C’est une logique similaire à celle d’un promoteur immobilier qui, voyant la demande de bureaux s’effondrer, décide de convertir ses immeubles en entrepôts logistiques pour profiter du boom du e-commerce. La structure est là, il suffit de changer le locataire.

Zéro bitcoin : une décision symbolique et stratégique

L’annonce la plus surprenante reste l’objectif affiché de réduire à zéro la détention de bitcoins au bilan de l’entreprise. Pour un mineur de cryptomonnaies, c’est un peu comme si un vigneron annonçait vouloir vendre tout son stock de vin pour se concentrer sur la location de ses caves.

Cette décision répond à une logique financière précise : les bitcoins détenus en trésorerie exposent l’entreprise à une volatilité extrême, ce qui complique les discussions avec des investisseurs institutionnels et des partenaires corporate qui préfèrent des bilans stables et prévisibles.

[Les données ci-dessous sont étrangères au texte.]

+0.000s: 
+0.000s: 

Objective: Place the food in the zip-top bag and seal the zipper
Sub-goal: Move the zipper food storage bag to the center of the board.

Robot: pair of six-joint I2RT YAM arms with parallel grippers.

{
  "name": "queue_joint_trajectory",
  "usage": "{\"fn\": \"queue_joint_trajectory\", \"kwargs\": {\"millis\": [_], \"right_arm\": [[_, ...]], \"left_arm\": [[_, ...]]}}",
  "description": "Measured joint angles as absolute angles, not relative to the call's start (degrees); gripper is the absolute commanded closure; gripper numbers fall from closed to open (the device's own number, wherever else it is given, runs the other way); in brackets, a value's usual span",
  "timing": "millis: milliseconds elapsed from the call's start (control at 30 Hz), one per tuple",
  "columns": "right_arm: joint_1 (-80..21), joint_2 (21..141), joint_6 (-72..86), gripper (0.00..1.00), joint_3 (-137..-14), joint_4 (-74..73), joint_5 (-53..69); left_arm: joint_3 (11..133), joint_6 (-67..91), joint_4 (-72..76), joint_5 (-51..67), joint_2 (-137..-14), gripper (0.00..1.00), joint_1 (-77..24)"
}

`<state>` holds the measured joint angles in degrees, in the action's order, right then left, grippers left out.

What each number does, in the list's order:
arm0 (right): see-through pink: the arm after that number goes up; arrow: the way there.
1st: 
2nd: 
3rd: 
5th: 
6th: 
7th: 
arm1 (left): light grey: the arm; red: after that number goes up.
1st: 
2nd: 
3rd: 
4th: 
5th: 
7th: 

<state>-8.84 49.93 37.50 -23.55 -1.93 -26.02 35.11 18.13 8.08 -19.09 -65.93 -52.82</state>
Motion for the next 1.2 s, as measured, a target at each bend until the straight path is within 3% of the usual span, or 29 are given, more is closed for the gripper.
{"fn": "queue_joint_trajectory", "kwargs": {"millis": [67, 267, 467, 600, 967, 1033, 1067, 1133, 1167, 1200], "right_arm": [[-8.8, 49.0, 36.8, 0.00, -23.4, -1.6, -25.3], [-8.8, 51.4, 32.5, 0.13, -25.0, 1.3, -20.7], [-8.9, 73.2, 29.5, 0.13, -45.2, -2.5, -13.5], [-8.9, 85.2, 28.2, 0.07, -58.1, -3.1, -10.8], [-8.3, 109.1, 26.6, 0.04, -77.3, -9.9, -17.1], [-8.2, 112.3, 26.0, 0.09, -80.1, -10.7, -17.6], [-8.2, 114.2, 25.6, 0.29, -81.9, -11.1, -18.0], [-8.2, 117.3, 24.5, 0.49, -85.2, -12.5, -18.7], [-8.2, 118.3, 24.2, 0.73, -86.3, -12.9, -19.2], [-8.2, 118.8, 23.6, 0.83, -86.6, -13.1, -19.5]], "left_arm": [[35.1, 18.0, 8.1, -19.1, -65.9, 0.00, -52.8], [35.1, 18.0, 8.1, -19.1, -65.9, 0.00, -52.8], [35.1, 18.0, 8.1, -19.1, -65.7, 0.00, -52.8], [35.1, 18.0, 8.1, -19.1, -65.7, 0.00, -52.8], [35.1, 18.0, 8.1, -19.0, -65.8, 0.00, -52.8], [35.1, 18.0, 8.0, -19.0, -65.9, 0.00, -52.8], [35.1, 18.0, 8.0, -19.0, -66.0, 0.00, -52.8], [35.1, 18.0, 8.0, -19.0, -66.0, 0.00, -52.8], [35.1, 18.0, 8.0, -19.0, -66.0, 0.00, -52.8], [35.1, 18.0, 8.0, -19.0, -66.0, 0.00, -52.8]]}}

En se débarrassant de cette exposition directe au cours du bitcoin, Bitfarms cherche à se « dérisquer » aux yeux des marchés traditionnels et à attirer des profils d’investisseurs plus conservateurs, davantage attirés par des revenus locatifs réguliers que par les montagnes russes crypto.

La course à l’infrastructure IA : un secteur en pleine ébullition

Ce pivot de Bitfarms s’inscrit dans une tendance de fond. De nombreux anciens mineurs de cryptomonnaies cherchent à valoriser leurs actifs physiques dans le contexte de l’explosion des besoins en infrastructure liés à l’IA générative. Entraîner et faire tourner des grands modèles de langage comme ceux qui alimentent les assistants conversationnels nécessite des quantités phénoménales d’énergie et de puissance de calcul.

Les data centers classiques peinent à suivre la demande. Les mineurs, eux, ont déjà l’habitude de gérer des infrastructures énergivores, souvent situées dans des zones à électricité bon marché. La transition semble, sur le papier, naturelle.

La réaction positive du marché — +5% sur l’action malgré la perte annoncée — suggère que les investisseurs croient à ce récit de transformation. Ils semblent parier non pas sur ce que Bitfarms est aujourd’hui, mais sur ce qu’il ambitionne de devenir demain.

Mise en perspective

Bitfarms n’est pas seul dans cette aventure. Plusieurs acteurs du minage crypto explorent des pivots similaires vers l’IA, avec des fortunes diverses. La vraie question reste entière : ces entreprises issues du monde crypto ont-elles réellement les compétences, les contrats et la crédibilité pour s’imposer face à des acteurs spécialisés dans l’infrastructure cloud ? Passer du minage de blocs à la location de racks ne s’improvise pas.

L’année 2026 sera probablement déterminante pour Bitfarms. Si des contrats concrets avec des hyperscalers ou de grandes entreprises IA venaient à être annoncés, le pari serait en bonne voie. Dans le cas contraire, la perte de 284 millions de dollars pourrait n’être que le début d’une longue traversée du désert numérique.

Cet article ne constitue pas un conseil en investissement.